Activity:
Examine the records below and count how many lines contain the string "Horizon". Give only the number.

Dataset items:

_ _ _ _ _ _ _

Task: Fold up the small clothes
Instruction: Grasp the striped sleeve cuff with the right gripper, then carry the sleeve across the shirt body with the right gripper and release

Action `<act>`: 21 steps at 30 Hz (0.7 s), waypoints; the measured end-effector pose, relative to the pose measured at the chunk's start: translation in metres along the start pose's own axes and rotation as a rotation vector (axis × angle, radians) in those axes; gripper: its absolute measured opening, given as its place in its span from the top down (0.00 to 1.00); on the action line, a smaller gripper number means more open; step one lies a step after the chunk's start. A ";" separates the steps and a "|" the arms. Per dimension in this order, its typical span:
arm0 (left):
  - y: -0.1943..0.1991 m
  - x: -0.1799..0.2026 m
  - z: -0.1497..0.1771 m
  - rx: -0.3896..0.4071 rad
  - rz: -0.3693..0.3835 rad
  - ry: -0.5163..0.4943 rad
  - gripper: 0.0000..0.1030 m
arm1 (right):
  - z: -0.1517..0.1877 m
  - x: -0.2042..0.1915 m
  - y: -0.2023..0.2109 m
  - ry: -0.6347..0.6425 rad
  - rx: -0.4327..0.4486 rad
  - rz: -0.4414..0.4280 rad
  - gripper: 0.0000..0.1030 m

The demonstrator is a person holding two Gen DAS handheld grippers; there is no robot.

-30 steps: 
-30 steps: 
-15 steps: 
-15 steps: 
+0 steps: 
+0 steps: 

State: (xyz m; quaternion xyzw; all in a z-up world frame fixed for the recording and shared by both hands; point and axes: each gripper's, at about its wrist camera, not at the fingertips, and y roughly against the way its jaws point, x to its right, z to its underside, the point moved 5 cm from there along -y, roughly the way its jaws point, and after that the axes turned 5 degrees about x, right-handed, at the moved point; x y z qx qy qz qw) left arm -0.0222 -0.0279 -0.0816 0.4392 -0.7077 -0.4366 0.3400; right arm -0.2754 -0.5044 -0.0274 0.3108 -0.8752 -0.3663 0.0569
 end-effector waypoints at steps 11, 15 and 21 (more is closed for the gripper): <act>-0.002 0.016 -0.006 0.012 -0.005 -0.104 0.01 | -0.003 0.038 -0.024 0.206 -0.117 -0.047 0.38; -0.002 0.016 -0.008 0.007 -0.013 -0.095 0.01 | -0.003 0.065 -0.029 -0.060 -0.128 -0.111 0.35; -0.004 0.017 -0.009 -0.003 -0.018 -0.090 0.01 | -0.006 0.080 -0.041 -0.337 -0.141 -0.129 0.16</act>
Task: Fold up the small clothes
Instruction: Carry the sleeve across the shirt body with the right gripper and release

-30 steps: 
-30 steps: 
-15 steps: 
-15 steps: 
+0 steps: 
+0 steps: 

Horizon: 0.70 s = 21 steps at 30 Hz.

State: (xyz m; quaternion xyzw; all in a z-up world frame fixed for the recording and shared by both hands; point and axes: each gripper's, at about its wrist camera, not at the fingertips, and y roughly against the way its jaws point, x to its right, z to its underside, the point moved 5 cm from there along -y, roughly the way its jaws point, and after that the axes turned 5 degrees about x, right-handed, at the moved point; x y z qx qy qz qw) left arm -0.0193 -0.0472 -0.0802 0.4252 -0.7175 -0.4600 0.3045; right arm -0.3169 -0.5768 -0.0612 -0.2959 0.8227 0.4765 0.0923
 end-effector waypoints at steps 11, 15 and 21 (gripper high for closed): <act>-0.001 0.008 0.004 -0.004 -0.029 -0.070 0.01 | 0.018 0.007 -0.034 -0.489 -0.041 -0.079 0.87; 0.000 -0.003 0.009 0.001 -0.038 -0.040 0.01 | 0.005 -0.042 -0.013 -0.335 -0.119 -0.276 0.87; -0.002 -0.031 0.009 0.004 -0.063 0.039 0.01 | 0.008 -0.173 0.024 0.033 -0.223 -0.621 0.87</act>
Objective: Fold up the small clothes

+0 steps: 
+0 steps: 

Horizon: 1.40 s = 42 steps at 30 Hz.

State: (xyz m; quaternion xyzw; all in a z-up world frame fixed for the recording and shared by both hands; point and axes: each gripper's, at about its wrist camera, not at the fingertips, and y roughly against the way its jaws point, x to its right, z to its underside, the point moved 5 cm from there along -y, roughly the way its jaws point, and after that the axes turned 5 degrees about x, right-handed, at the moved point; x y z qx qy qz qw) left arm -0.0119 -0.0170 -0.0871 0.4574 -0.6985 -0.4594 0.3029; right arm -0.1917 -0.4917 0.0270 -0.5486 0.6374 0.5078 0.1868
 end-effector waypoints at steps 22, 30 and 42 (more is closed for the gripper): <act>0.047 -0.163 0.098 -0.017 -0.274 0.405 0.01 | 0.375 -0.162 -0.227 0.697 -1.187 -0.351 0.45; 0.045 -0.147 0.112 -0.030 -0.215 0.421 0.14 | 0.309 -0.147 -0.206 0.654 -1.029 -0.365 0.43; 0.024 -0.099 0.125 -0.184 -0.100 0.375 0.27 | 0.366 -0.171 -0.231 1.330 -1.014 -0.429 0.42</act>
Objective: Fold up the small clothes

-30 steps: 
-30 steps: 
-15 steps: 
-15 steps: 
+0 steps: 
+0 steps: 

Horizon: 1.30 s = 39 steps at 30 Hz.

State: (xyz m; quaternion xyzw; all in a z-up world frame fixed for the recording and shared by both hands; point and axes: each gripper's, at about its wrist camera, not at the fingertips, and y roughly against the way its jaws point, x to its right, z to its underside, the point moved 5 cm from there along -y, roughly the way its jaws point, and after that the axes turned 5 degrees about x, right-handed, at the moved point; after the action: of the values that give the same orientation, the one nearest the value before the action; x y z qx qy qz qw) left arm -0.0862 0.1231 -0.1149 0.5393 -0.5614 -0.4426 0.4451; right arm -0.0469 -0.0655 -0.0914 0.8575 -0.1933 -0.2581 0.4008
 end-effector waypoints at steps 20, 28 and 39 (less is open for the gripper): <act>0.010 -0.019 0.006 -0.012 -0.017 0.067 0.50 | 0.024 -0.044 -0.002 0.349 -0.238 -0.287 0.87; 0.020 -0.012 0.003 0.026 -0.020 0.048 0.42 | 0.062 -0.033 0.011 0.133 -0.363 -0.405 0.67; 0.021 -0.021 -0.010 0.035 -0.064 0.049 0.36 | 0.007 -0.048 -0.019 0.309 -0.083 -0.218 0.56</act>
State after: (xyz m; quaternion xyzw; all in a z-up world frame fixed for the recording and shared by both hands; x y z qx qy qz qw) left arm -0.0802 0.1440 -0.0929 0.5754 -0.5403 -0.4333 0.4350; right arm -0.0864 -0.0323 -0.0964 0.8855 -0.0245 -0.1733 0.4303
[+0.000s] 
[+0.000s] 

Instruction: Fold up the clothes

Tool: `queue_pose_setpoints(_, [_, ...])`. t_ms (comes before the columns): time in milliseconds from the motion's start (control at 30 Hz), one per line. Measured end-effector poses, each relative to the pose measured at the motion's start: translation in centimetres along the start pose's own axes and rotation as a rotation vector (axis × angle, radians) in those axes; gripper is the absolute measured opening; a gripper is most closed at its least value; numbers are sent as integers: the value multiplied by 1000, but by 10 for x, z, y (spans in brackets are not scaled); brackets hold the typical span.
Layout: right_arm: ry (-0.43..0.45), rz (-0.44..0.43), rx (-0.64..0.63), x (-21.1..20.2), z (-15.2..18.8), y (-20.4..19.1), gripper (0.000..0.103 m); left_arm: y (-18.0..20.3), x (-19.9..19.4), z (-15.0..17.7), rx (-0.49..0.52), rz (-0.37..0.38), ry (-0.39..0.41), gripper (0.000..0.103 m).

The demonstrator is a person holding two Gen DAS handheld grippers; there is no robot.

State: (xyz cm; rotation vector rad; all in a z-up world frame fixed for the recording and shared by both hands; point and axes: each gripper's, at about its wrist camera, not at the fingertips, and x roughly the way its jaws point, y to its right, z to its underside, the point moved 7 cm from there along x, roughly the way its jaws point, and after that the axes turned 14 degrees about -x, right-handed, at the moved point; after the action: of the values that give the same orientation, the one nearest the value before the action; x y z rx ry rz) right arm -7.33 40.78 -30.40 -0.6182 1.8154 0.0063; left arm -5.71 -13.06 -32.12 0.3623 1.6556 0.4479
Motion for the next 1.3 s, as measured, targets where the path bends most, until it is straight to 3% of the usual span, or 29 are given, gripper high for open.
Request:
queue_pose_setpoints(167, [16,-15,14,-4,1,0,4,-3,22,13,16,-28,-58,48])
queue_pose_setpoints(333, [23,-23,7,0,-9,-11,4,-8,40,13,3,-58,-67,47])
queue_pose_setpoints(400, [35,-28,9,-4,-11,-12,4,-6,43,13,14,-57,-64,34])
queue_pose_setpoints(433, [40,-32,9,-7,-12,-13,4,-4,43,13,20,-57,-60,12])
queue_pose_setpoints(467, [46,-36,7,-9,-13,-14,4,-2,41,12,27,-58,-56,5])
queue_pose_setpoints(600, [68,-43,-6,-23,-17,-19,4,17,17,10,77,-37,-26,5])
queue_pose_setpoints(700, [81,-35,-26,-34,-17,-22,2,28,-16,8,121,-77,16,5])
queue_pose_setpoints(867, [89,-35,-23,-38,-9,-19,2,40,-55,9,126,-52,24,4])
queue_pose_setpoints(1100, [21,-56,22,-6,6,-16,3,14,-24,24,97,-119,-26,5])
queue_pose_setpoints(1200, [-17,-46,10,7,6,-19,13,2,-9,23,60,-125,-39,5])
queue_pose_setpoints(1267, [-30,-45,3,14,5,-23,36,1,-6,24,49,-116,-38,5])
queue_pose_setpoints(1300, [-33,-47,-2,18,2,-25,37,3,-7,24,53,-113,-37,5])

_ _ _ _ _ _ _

Task result:
3